What you should do
The output must reproduce each line of the data word for word.

***

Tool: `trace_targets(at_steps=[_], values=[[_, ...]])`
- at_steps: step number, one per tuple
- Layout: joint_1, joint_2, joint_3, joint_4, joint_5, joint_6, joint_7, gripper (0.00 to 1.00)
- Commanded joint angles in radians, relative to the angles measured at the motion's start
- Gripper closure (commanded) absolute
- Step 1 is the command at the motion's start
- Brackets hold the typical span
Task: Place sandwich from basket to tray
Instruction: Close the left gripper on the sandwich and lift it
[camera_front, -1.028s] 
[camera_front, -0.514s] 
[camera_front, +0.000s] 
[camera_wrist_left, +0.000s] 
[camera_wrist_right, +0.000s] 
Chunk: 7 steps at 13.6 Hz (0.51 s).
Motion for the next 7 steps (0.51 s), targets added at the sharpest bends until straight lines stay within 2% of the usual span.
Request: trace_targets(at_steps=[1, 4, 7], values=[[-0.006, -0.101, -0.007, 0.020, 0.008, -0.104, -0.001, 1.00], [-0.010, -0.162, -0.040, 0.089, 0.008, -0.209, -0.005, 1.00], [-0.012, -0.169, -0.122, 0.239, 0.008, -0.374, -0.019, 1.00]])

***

Result
Tool: `trace_targets(at_steps=[_], values=[[_, ...]])`
- at_steps: step number, one per tuple
- Layout: joint_1, joint_2, joint_3, joint_4, joint_5, joint_6, joint_7, gripper (0.00 to 1.00)
- Commanded joint angles in radians, relative to the angles measured at the motion's start
- Gripper closure (commanded) absolute
- Step 1 is the command at the motion's start
- Brackets hold the typical span
Task: Place sandwich from basket to tray
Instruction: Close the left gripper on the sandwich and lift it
[camera_front, -1.028s] 
[camera_front, -0.514s] 
[camera_front, +0.000s] 
[camera_wrist_left, +0.000s] 
[camera_wrist_right, +0.000s] 
Chunk: 7 steps at 13.6 Hz (0.51 s).
Motion for the next 7 steps (0.51 s), targets added at the sharpest bends until straight lines stay within 2% of the usual span.
Request: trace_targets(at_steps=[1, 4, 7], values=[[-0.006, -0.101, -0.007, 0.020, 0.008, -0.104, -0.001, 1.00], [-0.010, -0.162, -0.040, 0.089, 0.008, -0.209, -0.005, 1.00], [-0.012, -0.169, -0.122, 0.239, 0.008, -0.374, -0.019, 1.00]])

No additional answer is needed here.